## Aim of the task
From the very first line down to the line containing "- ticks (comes", write out the material exactly as it appears, and no more.

## Excerpted data
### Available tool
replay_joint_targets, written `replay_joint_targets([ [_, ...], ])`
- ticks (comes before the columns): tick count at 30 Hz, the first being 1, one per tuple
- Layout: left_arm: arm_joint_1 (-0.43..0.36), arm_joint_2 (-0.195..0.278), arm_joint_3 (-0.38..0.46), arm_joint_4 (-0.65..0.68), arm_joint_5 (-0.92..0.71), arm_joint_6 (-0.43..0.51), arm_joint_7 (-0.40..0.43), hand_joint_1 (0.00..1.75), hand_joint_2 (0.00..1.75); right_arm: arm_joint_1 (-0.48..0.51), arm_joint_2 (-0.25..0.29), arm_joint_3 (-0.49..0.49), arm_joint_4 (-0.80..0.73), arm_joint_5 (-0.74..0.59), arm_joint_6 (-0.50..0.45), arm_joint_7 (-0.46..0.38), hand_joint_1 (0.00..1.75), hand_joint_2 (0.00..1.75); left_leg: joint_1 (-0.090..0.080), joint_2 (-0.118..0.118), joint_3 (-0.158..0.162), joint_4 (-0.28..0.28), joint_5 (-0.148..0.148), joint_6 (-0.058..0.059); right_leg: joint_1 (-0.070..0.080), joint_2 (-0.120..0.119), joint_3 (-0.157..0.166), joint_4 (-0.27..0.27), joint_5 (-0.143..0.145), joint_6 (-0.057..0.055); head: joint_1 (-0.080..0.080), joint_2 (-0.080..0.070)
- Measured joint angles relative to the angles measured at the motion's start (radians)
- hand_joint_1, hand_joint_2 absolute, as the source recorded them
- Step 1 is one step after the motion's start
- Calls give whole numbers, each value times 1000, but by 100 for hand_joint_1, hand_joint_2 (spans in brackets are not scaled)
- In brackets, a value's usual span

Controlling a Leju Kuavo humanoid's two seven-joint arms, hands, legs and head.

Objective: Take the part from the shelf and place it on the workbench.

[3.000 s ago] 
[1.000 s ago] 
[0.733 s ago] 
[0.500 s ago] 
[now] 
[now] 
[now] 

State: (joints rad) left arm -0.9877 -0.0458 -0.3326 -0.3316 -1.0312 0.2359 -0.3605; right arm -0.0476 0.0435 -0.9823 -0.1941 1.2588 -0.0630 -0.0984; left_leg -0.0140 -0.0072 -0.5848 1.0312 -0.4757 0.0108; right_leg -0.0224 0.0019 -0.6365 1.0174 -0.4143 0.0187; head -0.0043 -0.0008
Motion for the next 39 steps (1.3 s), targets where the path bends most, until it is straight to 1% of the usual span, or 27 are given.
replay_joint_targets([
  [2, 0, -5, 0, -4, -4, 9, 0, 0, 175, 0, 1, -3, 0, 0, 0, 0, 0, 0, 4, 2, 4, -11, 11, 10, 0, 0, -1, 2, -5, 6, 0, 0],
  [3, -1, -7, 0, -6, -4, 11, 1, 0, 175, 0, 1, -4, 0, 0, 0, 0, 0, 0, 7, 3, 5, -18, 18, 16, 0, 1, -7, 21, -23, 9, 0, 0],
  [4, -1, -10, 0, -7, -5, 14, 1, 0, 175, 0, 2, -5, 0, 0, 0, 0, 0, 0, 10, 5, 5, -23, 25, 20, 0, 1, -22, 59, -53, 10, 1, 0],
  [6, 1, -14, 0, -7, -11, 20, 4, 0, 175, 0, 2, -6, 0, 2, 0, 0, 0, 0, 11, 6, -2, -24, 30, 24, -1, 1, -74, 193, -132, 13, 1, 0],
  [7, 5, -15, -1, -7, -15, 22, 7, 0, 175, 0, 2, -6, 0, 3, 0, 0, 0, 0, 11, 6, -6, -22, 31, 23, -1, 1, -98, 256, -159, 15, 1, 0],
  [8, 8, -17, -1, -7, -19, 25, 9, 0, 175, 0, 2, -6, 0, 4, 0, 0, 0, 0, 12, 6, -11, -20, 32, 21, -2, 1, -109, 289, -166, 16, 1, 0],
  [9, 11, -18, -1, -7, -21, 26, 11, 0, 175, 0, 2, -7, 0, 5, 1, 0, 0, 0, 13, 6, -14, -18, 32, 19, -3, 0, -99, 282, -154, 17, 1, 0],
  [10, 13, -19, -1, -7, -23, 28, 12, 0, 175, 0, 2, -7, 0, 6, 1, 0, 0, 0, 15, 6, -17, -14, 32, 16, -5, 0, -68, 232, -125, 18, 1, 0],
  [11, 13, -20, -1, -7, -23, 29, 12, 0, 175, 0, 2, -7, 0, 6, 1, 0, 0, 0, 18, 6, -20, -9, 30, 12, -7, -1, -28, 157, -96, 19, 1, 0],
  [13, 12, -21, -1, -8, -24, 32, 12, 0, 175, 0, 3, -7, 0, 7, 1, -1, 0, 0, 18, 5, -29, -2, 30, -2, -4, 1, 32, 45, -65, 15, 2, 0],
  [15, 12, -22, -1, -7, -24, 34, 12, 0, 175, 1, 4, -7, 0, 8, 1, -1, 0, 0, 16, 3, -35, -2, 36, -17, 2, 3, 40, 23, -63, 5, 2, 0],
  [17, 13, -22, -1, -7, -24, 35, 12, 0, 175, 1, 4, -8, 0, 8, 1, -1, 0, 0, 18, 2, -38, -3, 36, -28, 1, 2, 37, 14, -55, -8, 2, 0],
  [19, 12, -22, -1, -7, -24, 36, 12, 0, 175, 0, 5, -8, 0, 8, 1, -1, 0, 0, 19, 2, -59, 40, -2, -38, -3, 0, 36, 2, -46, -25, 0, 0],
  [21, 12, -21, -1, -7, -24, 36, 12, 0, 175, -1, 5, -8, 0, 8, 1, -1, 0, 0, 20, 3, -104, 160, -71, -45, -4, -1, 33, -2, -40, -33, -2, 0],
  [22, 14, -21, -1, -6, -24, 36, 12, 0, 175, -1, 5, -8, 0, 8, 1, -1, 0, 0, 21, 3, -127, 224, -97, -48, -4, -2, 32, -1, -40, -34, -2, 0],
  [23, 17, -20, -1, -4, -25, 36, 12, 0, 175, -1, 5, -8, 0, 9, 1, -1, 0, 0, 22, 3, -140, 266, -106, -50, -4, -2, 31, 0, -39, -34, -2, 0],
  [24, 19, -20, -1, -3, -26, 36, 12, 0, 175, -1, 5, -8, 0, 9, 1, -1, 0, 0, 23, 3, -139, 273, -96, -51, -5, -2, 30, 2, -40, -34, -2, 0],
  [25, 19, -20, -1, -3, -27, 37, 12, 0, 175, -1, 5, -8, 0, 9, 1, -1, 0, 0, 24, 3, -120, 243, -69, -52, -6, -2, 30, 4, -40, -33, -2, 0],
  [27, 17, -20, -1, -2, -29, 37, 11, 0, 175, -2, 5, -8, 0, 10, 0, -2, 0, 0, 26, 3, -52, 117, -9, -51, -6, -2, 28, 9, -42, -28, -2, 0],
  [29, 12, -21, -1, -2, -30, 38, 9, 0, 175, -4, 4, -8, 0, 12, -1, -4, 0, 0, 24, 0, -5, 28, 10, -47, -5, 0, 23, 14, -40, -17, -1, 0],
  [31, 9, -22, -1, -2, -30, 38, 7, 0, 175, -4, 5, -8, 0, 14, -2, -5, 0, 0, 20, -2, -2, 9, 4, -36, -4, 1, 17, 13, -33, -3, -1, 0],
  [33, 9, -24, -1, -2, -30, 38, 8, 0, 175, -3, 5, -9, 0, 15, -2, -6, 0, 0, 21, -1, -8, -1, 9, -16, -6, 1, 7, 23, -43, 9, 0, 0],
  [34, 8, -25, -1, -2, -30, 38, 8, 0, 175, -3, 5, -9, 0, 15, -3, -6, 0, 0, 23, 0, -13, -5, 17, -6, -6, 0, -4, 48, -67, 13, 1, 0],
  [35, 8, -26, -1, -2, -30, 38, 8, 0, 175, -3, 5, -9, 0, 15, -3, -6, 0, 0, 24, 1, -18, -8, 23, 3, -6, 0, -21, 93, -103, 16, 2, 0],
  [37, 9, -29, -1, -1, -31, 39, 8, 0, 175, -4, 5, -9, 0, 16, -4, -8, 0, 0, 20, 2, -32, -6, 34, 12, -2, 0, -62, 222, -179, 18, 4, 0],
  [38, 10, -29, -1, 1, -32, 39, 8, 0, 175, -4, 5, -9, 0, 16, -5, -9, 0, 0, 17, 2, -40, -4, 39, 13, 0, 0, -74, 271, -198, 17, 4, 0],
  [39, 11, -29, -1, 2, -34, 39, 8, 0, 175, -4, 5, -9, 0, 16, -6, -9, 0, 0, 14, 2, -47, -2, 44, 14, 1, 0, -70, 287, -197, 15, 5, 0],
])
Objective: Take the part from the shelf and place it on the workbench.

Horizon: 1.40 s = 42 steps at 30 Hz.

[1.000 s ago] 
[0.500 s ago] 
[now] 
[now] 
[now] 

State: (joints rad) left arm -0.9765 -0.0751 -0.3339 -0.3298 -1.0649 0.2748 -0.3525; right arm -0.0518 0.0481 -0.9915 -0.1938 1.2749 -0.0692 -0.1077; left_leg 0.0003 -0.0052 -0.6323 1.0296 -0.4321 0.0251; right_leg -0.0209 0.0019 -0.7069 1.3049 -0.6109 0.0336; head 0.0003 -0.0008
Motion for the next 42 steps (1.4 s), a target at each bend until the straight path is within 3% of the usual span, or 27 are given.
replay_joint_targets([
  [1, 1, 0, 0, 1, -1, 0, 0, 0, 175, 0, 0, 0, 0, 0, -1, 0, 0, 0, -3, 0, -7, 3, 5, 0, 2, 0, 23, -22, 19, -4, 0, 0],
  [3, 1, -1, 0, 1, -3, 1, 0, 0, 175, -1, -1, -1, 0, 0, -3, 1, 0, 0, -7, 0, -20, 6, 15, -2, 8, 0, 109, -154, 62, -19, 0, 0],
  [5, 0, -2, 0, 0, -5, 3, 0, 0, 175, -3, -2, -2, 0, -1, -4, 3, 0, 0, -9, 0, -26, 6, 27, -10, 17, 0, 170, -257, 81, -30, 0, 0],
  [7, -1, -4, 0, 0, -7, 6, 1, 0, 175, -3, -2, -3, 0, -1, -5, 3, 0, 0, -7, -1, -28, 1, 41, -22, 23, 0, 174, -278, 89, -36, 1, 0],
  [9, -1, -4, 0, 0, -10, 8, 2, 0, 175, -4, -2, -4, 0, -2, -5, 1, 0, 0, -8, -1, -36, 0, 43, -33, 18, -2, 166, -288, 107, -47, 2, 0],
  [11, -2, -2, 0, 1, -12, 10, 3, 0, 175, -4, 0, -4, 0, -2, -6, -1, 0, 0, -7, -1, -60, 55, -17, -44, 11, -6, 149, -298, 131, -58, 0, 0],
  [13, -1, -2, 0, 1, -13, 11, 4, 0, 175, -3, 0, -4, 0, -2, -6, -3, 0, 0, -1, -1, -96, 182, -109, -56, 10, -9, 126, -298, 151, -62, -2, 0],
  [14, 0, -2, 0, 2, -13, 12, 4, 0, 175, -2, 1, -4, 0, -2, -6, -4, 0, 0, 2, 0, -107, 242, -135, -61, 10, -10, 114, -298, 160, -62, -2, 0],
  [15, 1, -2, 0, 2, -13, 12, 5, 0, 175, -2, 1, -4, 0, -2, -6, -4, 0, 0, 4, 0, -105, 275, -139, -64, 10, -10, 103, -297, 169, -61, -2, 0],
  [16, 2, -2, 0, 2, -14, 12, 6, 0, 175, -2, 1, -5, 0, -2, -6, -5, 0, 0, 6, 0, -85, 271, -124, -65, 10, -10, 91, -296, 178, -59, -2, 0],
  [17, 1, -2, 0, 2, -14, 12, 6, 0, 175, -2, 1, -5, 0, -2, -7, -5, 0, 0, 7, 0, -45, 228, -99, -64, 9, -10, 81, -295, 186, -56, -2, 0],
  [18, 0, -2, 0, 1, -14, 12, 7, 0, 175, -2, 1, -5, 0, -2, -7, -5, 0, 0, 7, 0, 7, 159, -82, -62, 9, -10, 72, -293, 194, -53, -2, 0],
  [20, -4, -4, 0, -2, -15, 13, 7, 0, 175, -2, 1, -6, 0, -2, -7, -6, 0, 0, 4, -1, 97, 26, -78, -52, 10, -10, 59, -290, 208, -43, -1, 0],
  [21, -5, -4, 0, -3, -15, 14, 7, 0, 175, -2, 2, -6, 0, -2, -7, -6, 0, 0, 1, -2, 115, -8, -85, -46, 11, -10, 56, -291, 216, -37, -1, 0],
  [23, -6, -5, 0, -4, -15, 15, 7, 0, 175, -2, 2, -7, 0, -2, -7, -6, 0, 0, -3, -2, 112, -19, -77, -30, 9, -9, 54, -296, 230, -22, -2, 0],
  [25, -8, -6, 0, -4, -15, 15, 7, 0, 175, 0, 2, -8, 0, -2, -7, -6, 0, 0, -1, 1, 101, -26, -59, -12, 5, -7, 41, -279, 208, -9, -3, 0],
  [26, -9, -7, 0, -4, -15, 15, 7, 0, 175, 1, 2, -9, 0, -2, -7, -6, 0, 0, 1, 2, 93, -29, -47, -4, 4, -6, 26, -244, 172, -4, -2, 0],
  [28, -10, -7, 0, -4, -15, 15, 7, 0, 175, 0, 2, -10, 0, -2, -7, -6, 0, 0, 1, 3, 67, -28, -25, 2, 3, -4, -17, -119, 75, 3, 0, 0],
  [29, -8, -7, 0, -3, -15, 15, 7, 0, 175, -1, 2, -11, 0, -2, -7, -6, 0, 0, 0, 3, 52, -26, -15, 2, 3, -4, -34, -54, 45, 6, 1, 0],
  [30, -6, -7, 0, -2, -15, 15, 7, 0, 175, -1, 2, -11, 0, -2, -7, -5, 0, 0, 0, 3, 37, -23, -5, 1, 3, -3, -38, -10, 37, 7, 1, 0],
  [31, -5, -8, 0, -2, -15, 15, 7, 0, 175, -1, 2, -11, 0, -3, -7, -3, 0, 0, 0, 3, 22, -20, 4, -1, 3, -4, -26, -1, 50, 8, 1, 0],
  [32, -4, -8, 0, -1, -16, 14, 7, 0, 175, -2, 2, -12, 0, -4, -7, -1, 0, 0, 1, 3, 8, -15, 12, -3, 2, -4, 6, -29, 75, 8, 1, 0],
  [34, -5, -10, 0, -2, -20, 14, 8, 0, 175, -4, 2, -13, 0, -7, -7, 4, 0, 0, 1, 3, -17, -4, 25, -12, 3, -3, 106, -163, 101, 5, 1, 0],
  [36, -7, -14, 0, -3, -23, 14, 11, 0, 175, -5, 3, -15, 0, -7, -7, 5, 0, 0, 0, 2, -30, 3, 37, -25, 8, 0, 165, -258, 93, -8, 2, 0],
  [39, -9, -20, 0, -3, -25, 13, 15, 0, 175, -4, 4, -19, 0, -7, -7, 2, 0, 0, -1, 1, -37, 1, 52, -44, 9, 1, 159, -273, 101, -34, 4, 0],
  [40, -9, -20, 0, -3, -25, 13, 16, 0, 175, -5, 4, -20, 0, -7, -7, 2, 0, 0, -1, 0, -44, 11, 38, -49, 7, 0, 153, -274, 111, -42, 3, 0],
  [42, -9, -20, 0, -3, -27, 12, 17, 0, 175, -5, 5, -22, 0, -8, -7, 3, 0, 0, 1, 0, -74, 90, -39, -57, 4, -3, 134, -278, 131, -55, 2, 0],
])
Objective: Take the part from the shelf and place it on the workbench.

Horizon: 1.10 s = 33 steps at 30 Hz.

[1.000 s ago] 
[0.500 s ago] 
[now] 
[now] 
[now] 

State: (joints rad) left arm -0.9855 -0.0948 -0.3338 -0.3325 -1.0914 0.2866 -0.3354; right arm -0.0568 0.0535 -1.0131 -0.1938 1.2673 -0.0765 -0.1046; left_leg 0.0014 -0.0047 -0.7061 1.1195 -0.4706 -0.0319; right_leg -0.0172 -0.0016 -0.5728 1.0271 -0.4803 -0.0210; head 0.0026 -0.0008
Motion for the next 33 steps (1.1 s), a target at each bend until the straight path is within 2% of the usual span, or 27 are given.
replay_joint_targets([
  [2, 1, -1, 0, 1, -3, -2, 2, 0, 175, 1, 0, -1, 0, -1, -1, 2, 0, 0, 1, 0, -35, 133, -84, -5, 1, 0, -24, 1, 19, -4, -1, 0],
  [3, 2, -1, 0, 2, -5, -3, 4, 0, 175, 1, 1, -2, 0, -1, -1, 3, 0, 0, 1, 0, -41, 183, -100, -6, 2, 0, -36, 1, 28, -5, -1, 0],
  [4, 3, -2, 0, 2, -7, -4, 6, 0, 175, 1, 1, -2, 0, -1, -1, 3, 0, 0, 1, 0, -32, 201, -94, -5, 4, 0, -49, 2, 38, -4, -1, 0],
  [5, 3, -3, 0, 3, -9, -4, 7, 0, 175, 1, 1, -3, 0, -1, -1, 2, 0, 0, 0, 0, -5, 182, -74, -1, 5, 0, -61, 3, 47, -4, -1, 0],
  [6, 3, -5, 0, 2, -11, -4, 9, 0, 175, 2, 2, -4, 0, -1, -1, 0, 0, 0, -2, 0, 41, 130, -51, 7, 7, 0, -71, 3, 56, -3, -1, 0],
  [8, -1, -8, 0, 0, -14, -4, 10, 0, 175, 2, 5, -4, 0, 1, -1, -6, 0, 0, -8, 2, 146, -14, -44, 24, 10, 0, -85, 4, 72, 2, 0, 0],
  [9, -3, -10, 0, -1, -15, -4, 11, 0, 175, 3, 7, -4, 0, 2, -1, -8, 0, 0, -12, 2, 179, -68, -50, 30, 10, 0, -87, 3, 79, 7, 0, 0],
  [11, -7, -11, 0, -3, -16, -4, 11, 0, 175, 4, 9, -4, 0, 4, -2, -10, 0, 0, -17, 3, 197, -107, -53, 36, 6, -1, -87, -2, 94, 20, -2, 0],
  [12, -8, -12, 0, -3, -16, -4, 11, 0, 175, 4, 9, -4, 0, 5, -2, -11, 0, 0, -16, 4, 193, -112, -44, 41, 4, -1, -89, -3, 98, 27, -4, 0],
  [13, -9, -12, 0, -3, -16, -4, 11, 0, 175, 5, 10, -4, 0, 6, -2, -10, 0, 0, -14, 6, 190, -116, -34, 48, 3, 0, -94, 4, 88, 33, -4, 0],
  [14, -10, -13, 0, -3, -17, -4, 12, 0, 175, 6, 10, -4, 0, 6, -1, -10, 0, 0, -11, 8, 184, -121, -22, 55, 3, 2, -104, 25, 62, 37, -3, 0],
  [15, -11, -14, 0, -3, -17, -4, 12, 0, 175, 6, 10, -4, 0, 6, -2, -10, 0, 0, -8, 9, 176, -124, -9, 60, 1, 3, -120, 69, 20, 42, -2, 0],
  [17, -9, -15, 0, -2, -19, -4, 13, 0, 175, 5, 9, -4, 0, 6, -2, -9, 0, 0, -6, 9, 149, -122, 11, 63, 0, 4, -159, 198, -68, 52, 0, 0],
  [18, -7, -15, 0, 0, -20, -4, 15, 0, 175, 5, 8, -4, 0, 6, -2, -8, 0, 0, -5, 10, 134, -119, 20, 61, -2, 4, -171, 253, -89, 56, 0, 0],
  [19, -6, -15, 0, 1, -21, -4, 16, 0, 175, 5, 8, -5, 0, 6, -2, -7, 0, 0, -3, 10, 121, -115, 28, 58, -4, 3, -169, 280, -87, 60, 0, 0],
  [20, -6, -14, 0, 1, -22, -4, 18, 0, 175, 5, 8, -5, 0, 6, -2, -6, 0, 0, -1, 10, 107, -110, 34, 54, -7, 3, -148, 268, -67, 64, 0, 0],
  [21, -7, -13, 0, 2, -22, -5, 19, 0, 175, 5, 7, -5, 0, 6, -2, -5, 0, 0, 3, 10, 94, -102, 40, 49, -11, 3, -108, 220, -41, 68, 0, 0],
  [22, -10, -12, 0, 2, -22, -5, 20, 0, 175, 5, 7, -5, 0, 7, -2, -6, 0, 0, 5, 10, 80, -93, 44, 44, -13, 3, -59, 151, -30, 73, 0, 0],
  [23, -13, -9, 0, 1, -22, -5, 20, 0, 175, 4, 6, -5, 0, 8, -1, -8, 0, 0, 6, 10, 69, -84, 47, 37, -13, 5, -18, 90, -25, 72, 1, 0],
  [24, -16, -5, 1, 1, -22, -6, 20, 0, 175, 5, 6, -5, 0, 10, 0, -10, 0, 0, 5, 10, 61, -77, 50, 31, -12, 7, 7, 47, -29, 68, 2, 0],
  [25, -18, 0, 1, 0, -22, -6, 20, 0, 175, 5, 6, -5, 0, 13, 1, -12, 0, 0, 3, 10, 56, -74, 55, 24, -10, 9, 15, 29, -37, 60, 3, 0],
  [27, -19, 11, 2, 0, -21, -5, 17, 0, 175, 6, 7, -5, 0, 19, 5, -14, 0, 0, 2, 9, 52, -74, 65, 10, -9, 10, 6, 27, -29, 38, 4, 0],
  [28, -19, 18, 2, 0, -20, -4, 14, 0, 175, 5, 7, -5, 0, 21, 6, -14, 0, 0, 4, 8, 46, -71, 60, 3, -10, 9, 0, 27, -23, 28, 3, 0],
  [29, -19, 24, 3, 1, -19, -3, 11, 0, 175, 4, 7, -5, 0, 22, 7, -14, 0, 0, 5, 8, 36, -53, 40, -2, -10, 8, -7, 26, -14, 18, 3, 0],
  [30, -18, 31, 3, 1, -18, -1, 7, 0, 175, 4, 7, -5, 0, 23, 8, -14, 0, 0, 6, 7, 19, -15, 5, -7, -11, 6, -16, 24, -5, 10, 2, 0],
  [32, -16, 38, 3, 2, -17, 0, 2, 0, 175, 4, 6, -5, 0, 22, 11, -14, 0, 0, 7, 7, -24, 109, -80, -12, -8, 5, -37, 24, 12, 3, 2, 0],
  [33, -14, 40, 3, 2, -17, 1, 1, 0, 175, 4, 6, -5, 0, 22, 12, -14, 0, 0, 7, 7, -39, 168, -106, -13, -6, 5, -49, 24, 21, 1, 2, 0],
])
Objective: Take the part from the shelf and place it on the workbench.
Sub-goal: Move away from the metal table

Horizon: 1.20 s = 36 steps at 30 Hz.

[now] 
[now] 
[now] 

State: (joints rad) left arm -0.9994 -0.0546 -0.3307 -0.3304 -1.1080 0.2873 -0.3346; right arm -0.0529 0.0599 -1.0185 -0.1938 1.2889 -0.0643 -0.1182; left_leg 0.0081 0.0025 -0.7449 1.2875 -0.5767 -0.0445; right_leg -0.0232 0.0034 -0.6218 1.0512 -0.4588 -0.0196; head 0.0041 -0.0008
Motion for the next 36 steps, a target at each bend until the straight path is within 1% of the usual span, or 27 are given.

## Task result
### Available tool
replay_joint_targets, written `replay_joint_targets([ [_, ...], ])`
- ticks (comes before the columns): tick count at 30 Hz, the first being 1, one per tuple

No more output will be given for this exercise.